*To do*. Counting the line with "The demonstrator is" as the last one, copy out the lines of the data exactly from the first onward.

*Data shown*.
==================================================

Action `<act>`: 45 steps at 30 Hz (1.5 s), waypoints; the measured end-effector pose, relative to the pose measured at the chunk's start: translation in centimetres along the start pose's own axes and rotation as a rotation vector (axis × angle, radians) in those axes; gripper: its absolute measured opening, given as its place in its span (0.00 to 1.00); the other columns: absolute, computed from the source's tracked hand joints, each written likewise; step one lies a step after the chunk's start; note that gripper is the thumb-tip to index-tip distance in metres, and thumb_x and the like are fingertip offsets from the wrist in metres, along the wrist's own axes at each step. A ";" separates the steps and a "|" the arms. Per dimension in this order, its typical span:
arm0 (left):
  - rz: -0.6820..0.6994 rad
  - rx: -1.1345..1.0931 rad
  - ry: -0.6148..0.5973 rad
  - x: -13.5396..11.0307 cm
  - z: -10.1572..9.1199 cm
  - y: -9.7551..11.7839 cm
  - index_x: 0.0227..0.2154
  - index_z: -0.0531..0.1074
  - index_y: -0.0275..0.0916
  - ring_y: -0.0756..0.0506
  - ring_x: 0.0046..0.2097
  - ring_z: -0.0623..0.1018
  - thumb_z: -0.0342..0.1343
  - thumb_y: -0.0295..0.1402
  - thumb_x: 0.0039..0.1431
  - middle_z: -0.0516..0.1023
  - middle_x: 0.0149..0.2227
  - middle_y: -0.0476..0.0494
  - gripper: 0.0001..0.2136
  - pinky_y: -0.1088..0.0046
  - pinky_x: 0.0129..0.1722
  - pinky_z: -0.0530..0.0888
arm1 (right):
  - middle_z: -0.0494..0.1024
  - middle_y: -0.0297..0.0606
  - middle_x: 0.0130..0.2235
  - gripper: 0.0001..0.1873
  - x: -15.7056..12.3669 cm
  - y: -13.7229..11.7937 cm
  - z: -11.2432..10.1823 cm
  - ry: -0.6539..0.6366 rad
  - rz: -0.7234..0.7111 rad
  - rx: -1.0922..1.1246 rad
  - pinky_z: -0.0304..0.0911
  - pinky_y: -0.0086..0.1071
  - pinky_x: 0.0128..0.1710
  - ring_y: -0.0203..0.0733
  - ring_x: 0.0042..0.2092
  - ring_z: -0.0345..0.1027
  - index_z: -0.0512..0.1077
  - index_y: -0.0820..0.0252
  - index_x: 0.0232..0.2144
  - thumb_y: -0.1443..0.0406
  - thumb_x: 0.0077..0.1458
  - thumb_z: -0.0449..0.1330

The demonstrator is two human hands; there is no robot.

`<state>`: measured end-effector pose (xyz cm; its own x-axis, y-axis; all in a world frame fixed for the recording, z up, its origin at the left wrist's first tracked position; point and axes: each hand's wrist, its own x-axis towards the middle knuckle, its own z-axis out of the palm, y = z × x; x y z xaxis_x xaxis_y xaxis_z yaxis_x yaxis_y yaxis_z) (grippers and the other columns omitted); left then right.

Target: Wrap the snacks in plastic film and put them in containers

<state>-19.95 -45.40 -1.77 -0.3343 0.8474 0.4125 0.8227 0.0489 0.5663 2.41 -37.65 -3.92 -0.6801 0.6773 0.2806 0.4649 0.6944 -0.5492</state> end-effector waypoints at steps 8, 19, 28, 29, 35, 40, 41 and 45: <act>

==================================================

*Written reply*.
Action `<act>`: 45 steps at 30 Hz (1.5 s), waypoints; the measured end-effector pose, relative to the pose measured at the chunk's start: translation in centimetres along the start pose's own axes and rotation as a rotation vector (axis × angle, radians) in those axes; gripper: its absolute measured opening, given as its place in its span (0.00 to 1.00); the other columns: absolute, computed from the source's tracked hand joints, each written likewise; step one lies a step after the chunk's start; note that gripper is the thumb-tip to index-tip distance in metres, and thumb_x and the like are fingertip offsets from the wrist in metres, along the wrist's own axes at each step. A ";" separates the steps and a "|" the arms. Per dimension in this order, its typical span:
arm0 (left):
  - rz: -0.6820..0.6994 rad
  - rx: -1.1345..1.0931 rad
  - ry: -0.6148..0.5973 rad
  - x: -13.5396..11.0307 cm
  - z: -10.1572..9.1199 cm
  - y: -9.7551..11.7839 cm
  - index_x: 0.0227..0.2154
  - index_z: -0.0531..0.1074
  - index_y: -0.0275..0.0916
  - ring_y: -0.0756..0.0506
  - ring_x: 0.0046..0.2097
  - ring_z: -0.0623..0.1018
  - thumb_z: -0.0342..0.1343
  - thumb_y: -0.0295..0.1402
  - thumb_x: 0.0039..0.1431
  - middle_z: -0.0516..0.1023
  - middle_x: 0.0149..0.2227
  - middle_y: -0.0476..0.0494
  - gripper: 0.0001..0.2136
  - pinky_y: -0.1088..0.0046
  - pinky_x: 0.0129..0.1722
  - pinky_z: -0.0530..0.0888
arm1 (right):
  - middle_z: -0.0494..0.1024
  - middle_y: -0.0297..0.0606
  - middle_x: 0.0130..0.2235
  - gripper: 0.0001..0.1873
  - x: -15.7056..12.3669 cm
  - y: -13.7229..11.7937 cm
  - z: -11.2432..10.1823 cm
  - ry: -0.6539..0.6366 rad
  - rz: -0.7234..0.7111 rad
  - rx: -1.0922..1.1246 rad
  - pinky_z: -0.0304..0.0911
  - pinky_y: -0.0086..0.1071
  - pinky_x: 0.0128..0.1710
  - ring_y: -0.0203..0.0733
  - ring_x: 0.0042..0.2092
  - ring_z: -0.0345..0.1027
  - index_z: -0.0512..0.1077
  - index_y: -0.0820..0.0252
  - index_x: 0.0232..0.2144
  - thumb_y: -0.1443..0.0406
  - thumb_x: 0.0077..0.1458
  - thumb_z: -0.0449..0.1330

The demonstrator is two human hands; there is no robot.

The exercise has now been completed.